This FAQ is part of the documentation of the CLASSLA CLARIN knowledge centre for South Slavic languages. If you notice any missing or wrong information, please let us know on helpdesk.classla@clarin.si, Subject “FAQ_Bulgarian”.
The questions in this FAQ are organised into three main sections:
1. Online Bulgarian language resources
Disclaimer: Please note that CLaDA-BG is in operation from 2018. During the second phase, 2019-2020, a dedicated repository hosting language resources and tools for Bulgarian is planned to be set in operation. It will then become possible for these resources and tools to be deposited to CLARIN-ERIC.
Q1.1: Where can I find Bulgarian dictionaries?
The main dictionary portals offered by CLaDA-BG partners or supported by CLaDA-BG are the following:
- the Bulgarian semantic WordNet lexicon BTB-WordNet;
- specialized lexicon for Bulgarian and other languages can be used for the translation of specific IT domain expressions.

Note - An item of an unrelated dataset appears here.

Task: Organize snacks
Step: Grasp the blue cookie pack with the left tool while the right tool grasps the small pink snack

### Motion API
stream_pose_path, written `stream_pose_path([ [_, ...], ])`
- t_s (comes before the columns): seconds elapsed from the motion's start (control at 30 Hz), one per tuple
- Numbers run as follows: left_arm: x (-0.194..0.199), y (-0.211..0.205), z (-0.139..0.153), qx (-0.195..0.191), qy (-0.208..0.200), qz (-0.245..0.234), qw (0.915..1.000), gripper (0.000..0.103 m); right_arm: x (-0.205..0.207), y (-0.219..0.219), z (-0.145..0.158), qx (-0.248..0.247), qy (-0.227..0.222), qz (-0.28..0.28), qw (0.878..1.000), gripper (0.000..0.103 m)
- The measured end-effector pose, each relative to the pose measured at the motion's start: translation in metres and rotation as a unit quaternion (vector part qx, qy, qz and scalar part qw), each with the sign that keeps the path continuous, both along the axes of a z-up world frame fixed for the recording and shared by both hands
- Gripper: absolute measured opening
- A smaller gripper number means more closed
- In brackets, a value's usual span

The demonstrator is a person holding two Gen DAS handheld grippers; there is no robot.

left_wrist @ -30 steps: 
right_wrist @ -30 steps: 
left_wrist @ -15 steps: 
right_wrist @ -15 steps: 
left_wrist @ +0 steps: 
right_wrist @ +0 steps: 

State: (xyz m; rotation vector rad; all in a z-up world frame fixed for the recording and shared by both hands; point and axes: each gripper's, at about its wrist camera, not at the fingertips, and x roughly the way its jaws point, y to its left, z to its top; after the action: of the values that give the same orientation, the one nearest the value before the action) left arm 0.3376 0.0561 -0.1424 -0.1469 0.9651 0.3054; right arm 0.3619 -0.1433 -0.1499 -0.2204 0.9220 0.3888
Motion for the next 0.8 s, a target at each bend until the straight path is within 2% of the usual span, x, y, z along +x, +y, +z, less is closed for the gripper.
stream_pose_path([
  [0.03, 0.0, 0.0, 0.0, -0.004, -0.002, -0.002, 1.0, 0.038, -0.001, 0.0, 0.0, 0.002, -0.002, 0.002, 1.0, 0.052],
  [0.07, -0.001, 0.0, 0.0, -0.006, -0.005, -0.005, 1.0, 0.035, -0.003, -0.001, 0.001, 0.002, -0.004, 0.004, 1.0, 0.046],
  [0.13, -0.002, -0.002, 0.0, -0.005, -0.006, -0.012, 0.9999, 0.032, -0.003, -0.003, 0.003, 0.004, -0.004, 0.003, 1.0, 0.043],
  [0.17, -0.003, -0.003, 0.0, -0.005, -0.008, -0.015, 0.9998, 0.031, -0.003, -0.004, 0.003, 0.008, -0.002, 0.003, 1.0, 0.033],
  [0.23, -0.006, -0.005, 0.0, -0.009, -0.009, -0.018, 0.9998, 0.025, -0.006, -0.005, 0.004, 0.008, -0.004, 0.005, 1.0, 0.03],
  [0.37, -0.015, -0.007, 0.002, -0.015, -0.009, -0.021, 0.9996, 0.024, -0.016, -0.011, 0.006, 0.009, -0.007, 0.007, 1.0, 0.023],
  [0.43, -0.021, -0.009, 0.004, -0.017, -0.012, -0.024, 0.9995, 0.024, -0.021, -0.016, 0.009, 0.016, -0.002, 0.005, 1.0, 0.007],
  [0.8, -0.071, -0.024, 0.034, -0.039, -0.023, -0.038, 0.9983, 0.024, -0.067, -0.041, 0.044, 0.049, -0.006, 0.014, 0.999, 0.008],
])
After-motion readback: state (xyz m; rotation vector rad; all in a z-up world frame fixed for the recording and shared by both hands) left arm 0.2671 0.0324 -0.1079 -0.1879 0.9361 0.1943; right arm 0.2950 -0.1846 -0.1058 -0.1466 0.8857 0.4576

The lexicons for Basque, Bulgarian, Czech, Dutch, English, Portuguese and Spanish were developed in the QTLeap project and can be downloaded from the PORTULAN CLARIN repository.
Dictionaries by other providers:
The Institute for Bulgarian Language at the Bulgarian Academy of Sciences has provided a number of on-line dictionaries:
- BulNet
- Dictionary of Bulgarian Language
- Bulgarian Synonyms
- Bulgarian Antonyms
- Bulgarian Phraseology
- Bulgarian Neologisms
- Bulgarian Speech Corpora
Q1.2: How can I analyse Bulgarian corpora online?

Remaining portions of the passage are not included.